→ What to do:
Repeat the data below in full and exactly.

→ Source material:
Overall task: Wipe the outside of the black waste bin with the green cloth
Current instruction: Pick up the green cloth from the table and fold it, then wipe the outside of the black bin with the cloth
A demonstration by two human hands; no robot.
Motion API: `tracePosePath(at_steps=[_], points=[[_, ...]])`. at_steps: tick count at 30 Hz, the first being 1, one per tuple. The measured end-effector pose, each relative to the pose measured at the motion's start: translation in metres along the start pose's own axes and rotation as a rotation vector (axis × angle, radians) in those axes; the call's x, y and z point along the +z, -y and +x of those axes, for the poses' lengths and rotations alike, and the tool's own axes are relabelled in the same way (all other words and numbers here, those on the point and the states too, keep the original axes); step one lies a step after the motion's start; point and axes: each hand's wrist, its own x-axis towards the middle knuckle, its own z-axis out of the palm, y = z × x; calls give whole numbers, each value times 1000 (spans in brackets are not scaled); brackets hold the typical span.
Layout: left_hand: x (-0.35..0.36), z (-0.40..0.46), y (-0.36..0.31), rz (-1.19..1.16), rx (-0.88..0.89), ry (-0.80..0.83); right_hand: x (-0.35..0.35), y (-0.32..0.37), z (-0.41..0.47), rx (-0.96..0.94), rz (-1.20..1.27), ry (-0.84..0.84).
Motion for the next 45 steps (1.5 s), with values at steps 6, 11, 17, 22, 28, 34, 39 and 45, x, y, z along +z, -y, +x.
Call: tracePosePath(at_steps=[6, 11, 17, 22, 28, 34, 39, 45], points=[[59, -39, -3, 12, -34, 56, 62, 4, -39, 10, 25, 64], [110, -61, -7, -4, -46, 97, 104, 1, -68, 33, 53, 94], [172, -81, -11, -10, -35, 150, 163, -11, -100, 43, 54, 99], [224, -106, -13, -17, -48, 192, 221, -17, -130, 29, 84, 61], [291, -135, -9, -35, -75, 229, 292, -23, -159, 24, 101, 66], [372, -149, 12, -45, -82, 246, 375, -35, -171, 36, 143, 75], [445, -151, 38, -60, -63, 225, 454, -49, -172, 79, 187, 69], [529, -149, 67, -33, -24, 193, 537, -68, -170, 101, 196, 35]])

→ Result below:
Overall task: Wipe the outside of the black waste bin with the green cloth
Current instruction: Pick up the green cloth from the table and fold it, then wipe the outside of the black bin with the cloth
A demonstration by two human hands; no robot.
Motion API: `tracePosePath(at_steps=[_], points=[[_, ...]])`. at_steps: tick count at 30 Hz, the first being 1, one per tuple. The measured end-effector pose, each relative to the pose measured at the motion's start: translation in metres along the start pose's own axes and rotation as a rotation vector (axis × angle, radians) in those axes; the call's x, y and z point along the +z, -y and +x of those axes, for the poses' lengths and rotations alike, and the tool's own axes are relabelled in the same way (all other words and numbers here, those on the point and the states too, keep the original axes); step one lies a step after the motion's start; point and axes: each hand's wrist, its own x-axis towards the middle knuckle, its own z-axis out of the palm, y = z × x; calls give whole numbers, each value times 1000 (spans in brackets are not scaled); brackets hold the typical span.
Layout: left_hand: x (-0.35..0.36), z (-0.40..0.46), y (-0.36..0.31), rz (-1.19..1.16), rx (-0.88..0.89), ry (-0.80..0.83); right_hand: x (-0.35..0.35), y (-0.32..0.37), z (-0.41..0.47), rx (-0.96..0.94), rz (-1.20..1.27), ry (-0.84..0.84).
Motion for the next 45 steps (1.5 s), with values at steps 6, 11, 17, 22, 28, 34, 39 and 45, x, y, z along +z, -y, +x.
Call: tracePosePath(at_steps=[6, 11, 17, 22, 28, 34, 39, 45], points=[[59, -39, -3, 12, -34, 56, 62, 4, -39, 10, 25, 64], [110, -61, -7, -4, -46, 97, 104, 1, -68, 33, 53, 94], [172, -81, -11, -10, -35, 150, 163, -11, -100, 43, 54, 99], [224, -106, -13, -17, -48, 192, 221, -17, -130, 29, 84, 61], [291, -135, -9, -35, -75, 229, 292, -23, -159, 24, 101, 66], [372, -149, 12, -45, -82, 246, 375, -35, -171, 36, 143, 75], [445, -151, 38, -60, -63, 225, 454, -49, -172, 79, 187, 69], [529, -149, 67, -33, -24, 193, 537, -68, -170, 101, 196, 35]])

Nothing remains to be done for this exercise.